Michael Sean Strickland
michaelseanstrickland.com

Books I’ve Read

2004

411 — Bailey, F. M. (1946). Mission to Tashkent. Oxford and New York: Oxford University Press, 1992, 2002. 20 January 2004, Philadelphia.

« This is how we made the pilau. We had a semi-spherical iron cooking pot. This was put on the fire and we cut up the fat of the tail of a fat-tailed sheep into little cubes like dice and threw them in. While they were melting we cut up some onions. We then removed the small hard bits of the fat which had not melted from the pan, and these were later put into our loaves of bread. We put the onions in to cook in the melted fat and while this was going on we cut up some carrots. We then threw these in and cut up our meat. This was then put in and we washed our rice in cold water.
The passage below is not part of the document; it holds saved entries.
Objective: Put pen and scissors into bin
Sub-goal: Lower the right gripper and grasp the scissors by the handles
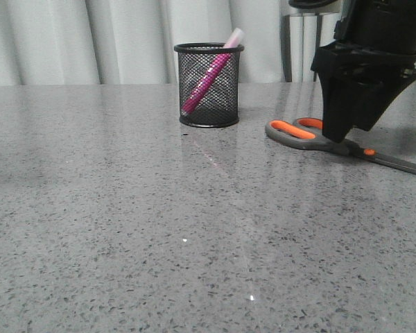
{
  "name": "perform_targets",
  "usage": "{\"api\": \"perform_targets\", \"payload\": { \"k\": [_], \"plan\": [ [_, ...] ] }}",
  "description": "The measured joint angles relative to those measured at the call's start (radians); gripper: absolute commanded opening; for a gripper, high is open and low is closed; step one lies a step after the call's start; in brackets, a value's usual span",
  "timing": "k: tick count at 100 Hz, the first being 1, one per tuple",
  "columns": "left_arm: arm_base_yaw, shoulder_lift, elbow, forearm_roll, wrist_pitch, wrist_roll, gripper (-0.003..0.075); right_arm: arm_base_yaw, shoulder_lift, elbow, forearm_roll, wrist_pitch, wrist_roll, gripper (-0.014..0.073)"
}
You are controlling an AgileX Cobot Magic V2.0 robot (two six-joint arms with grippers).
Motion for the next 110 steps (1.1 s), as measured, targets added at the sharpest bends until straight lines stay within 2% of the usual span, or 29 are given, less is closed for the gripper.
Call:
{"api": "perform_targets", "payload": {
  "k": [33, 110],
  "plan": [
    [0.000, -0.002, 0.000, -0.002, 0.000, -0.001, -0.0019, 0.052, 0.032, 0.000, -0.038, -0.010, -0.018, 0.0381],
    [0.000, -0.002, 0.000, -0.002, 0.000, -0.002, -0.0019, 0.052, 0.048, -0.005, -0.068, -0.039, -0.018, 0.0381]
  ]
}}
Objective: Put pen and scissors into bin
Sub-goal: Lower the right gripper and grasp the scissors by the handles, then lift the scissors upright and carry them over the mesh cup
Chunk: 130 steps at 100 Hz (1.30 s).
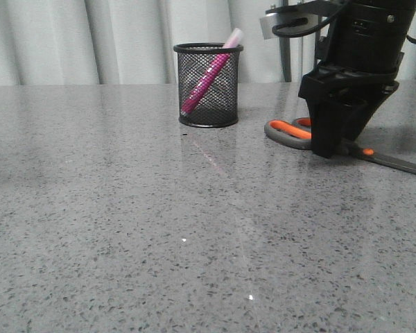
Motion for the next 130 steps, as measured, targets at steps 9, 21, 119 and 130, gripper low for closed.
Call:
{"api": "perform_targets", "payload": {
  "k": [9, 21, 119, 130],
  "plan": [
    [0.000, 0.000, 0.000, 0.000, 0.000, 0.000, -0.0019, 0.000, 0.000, -0.004, 0.000, 0.002, 0.000, 0.0380],
    [0.000, 0.000, 0.000, 0.000, 0.000, 0.000, -0.0019, 0.000, 0.002, -0.004, 0.000, 0.004, 0.000, 0.0311],
    [0.000, 0.000, 0.001, -0.031, 0.000, 0.000, -0.0019, 0.004, -0.448, 0.229, 0.310, -0.657, 0.002, -0.0076],
    [0.000, 0.000, 0.001, -0.037, 0.000, 0.000, -0.0019, 0.067, -0.434, 0.229, 0.329, -0.848, -0.002, -0.0076]
  ]
}}
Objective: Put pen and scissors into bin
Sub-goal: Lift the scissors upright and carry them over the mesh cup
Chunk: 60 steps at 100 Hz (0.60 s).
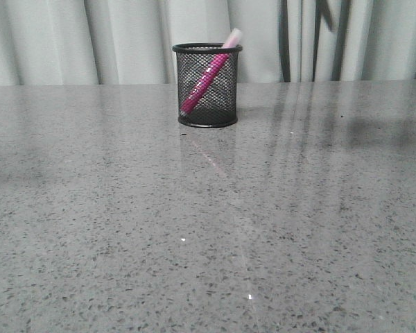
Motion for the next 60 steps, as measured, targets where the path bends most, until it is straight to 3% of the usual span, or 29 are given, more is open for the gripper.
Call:
{"api": "perform_targets", "payload": {
  "k": [30, 60],
  "plan": [
    [0.000, 0.000, 0.000, -0.001, 0.000, -0.001, -0.0019, 0.112, 0.212, -0.050, 0.016, -0.429, -0.002, -0.0076],
    [0.000, 0.000, 0.000, -0.001, 0.000, -0.002, -0.0019, 0.138, 0.382, -0.150, 0.024, -0.515, -0.002, -0.0076]
  ]
}}
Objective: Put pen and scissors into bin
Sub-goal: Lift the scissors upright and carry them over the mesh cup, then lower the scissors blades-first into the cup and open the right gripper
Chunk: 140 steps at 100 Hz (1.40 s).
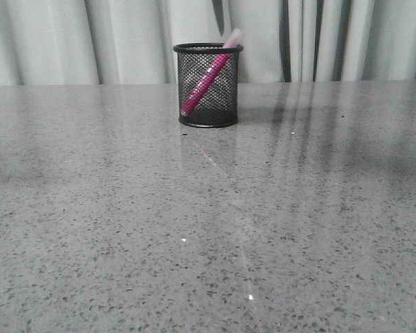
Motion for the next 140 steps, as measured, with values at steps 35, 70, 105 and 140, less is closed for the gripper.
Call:
{"api": "perform_targets", "payload": {
  "k": [35, 70, 105, 140],
  "plan": [
    [0.000, 0.000, 0.000, 0.000, 0.000, 0.000, -0.0019, 0.000, 0.093, 0.000, 0.017, 0.036, 0.000, -0.0076],
    [0.000, 0.000, 0.000, 0.000, 0.000, 0.000, -0.0019, 0.001, 0.102, 0.027, 0.019, 0.046, 0.000, -0.0025],
    [0.000, 0.000, 0.000, 0.000, 0.000, 0.000, -0.0019, 0.001, 0.103, 0.027, 0.019, 0.047, 0.000, 0.0251],
    [0.000, 0.000, 0.000, 0.000, 0.000, 0.000, -0.0019, 0.001, 0.052, 0.027, 0.019, 0.052, 0.000, 0.0336]
  ]
}}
When this was ready, some sultanas were put into the pan, if we had them, and then the rice was added. Then, immediately before the rice could burn, we poured in water until it was the depth of the top little finger joint over the rice. The whole thing was then allowed to cook until the water had boiled away and the surface of the rice was dry. The dish was then ready, but it was improved by being covered and kept hot (but not cooked) for a few minutes while we got our plates and spoons. Then, and not till then, did we stir it, bringing up all the earlier ingredients to the top and mixing it thoroughly. I can only say that done in this way the dish was excellent » (p. 99).

« There seems to be a provision of nature that onions take just so much longer to cook than carrots as it takes to cut up the latter, and both of these so much longer than the meat, and so on. There is a school of thought which insists that the carrots should go in before the onions and I have listened to heated controversies on this important subject. In addition to the above we had bread which Garibaldi baked every few days and an unlimited quantity of honey from the three hundred and sixty pounds in large zinc containers lying in the store-room ready for market. We also had such things as tea, sugar, salt, etc., which Eshan brought up periodically from Brich Mulla » (p. 99).